OBJECTIVE: To institute a program at CIGNA HealthCare (CHC) of Kansas Missouri to improve the quality of drug therapy for patients discharged from acute care hospitals in the Kansas City area. METHODOLOGY: CHC plan offices sent a survey to plan patients (or their representatives) who were dismissed from two metropolitan Kansas City hospitals within a 180-day period. The two network hospitals chosen had the greatest percentage of CHC plan admissions in the Kansas City area. The survey probed for problems recipients may have experienced while trying to obtain discharge medications from CIGNA participating pharmacies. In addition to the survey of the dismissed patients, charts were reviewed to determine congruency between the drugs prescribed at discharge for this sample of patients and the prescriptions actually filled. RESULTS: CHC plan patients dismissed with nonformulary drug prescriptions did not have a significantly different overall pharmacy satisfaction rate from the entire group as a whole. The vast majority of discharge prescriptions were filled in plan pharmacies. However, the major finding was that there was dissatisfaction with segments of the panel of pharmacy providers.
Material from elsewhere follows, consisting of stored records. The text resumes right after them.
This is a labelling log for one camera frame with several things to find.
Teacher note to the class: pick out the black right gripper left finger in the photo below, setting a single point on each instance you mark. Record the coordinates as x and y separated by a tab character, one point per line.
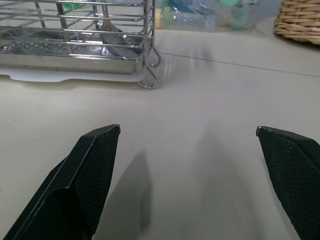
75	185

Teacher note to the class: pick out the clear plastic bag of items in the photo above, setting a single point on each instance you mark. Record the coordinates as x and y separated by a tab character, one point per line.
200	13

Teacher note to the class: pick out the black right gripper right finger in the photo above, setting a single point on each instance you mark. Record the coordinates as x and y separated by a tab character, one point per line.
295	175

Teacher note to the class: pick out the white plastic drip tray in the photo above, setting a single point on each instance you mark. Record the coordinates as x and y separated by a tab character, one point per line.
37	77

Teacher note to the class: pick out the woven wicker basket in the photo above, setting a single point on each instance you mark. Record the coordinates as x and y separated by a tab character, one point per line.
298	21
Patients were dissatisfied with pharmacy personnel in the open panel of plan pharmacies, not with the CHC pharmacy benefit overall. CONCLUSION: This study was used as a quality improvement/preventive health activity component of a National Committee for Quality Assurance accreditation site visit. The study assessed patient satisfaction with care, and implemented an intervention to determine if care could be improved.